• _Your goal_
Beneath this line is the data. Output exactly the lines from the line with "on the metal" to the line with "The lines of", both ends included, and nothing more.

(Data items)
────
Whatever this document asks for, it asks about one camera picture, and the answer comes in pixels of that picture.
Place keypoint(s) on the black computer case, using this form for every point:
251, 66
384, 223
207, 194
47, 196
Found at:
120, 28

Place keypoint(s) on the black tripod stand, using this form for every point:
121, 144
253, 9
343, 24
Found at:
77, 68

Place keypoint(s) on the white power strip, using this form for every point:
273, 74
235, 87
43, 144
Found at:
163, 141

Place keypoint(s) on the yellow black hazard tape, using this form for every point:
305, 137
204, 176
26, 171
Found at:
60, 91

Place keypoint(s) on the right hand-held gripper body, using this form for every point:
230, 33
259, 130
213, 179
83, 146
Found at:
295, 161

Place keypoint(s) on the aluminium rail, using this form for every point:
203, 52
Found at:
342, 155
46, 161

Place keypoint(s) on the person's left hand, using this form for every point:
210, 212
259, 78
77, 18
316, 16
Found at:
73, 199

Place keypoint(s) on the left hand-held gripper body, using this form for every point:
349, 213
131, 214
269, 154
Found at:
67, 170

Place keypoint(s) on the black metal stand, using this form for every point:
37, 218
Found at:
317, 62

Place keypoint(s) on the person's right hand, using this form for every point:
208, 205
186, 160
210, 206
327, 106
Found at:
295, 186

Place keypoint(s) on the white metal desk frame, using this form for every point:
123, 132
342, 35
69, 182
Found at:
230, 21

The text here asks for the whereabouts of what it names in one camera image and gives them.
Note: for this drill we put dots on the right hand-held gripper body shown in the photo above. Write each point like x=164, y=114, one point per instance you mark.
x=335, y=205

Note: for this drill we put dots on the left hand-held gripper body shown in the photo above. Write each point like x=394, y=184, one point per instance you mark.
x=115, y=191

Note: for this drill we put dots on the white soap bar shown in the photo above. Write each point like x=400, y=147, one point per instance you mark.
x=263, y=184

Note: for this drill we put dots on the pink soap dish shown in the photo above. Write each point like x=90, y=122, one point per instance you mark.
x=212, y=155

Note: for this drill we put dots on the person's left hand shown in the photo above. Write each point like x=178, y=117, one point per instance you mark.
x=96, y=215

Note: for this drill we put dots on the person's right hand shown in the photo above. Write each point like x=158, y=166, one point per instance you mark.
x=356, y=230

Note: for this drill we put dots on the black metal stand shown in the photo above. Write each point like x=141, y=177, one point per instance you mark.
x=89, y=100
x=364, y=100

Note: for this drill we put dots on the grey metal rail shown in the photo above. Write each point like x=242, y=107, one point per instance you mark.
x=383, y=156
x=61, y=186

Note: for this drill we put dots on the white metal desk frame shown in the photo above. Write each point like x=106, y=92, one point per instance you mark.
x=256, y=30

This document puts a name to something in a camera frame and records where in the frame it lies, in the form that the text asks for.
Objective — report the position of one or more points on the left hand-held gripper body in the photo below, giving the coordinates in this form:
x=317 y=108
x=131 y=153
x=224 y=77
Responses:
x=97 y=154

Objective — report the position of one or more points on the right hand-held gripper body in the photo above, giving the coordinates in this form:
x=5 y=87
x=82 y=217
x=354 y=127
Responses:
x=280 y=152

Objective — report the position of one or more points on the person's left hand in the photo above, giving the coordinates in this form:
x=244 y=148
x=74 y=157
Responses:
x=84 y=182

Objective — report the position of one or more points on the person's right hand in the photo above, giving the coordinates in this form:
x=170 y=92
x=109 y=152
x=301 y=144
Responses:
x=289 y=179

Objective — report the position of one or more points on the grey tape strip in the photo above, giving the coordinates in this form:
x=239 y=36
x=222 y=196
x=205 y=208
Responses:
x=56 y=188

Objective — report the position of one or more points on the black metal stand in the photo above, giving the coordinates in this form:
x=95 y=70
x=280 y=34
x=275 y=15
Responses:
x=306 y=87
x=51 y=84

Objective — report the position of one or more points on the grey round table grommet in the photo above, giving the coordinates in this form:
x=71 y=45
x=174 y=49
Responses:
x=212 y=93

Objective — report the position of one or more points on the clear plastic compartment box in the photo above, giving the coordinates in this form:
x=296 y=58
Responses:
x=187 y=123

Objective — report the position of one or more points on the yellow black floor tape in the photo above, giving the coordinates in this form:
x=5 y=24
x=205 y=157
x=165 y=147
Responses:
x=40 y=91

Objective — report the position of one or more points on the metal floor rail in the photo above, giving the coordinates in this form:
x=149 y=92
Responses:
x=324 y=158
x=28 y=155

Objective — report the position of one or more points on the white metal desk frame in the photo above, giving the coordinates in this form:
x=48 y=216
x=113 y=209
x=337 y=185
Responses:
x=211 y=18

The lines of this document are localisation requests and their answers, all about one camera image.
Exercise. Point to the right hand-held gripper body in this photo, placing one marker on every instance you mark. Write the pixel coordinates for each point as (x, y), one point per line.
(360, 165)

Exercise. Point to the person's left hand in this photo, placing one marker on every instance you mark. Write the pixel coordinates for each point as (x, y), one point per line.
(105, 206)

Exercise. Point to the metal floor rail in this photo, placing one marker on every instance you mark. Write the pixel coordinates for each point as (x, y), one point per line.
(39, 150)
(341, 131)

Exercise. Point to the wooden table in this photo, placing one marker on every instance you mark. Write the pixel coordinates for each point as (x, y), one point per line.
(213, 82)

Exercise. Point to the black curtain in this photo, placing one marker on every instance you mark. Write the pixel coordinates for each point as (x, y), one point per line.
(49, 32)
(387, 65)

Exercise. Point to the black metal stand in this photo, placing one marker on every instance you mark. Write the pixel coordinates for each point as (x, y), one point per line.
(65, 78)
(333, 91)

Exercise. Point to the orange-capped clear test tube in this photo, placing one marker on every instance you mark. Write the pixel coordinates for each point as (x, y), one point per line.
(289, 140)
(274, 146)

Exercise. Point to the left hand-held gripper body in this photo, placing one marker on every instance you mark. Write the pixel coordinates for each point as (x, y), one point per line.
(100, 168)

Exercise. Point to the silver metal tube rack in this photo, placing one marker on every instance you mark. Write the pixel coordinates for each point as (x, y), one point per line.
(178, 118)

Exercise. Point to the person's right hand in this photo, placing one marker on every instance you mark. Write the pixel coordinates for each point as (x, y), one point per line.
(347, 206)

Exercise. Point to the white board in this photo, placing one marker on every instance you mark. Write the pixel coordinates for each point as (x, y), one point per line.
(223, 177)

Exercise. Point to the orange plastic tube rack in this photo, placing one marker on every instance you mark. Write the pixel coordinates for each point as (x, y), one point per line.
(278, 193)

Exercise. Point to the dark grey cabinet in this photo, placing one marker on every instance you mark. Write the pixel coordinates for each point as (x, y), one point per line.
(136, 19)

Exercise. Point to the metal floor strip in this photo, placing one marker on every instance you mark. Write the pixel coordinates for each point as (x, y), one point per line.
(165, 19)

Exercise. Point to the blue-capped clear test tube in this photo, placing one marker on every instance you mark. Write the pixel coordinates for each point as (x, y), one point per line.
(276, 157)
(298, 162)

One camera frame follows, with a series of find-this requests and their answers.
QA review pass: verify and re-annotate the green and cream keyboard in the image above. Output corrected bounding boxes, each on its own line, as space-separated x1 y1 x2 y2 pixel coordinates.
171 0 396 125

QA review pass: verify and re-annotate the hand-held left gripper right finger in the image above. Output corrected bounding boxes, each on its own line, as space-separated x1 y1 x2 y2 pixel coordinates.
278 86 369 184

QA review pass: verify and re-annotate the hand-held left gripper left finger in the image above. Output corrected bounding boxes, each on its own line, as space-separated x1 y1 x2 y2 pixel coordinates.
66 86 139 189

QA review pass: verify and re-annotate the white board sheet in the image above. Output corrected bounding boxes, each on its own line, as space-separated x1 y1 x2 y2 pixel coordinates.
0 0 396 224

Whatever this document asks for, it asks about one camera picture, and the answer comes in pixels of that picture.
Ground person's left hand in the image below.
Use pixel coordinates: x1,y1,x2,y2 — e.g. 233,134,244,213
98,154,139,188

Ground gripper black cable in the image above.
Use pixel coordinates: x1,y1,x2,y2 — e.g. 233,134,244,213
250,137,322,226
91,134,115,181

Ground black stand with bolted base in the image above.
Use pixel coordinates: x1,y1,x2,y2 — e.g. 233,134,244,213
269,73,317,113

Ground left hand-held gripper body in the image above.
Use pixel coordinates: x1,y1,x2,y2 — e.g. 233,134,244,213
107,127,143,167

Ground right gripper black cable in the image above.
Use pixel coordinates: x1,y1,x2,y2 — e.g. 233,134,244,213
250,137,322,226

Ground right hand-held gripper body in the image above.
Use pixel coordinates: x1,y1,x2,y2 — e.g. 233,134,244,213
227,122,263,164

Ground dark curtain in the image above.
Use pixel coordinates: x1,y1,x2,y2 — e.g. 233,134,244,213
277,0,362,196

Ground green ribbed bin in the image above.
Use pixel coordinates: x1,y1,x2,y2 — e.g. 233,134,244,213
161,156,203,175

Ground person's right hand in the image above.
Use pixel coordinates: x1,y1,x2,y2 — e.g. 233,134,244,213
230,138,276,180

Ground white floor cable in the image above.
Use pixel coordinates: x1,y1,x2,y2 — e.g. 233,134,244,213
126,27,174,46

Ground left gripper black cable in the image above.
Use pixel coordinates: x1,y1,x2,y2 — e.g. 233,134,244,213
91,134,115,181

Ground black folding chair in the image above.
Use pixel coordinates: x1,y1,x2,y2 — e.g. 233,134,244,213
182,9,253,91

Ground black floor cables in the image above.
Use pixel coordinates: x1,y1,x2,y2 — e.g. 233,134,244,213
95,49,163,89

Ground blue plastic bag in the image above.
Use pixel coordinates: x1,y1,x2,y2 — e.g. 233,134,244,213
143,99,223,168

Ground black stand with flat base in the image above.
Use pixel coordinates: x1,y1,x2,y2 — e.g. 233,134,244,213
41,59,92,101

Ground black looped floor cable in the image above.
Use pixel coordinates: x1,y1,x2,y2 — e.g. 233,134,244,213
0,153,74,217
────
• _Result of this exercise_
Objective — report the position of one or more points on the metal floor rail in the photo above, giving the coordinates in this form:
x=149 y=92
Responses:
x=324 y=158
x=28 y=155

Objective — report the position of one or more points on the white metal desk frame in the photo above, giving the coordinates in this form:
x=48 y=216
x=113 y=209
x=337 y=185
Responses:
x=211 y=18

The lines of this document are localisation requests and their answers, all about one camera image.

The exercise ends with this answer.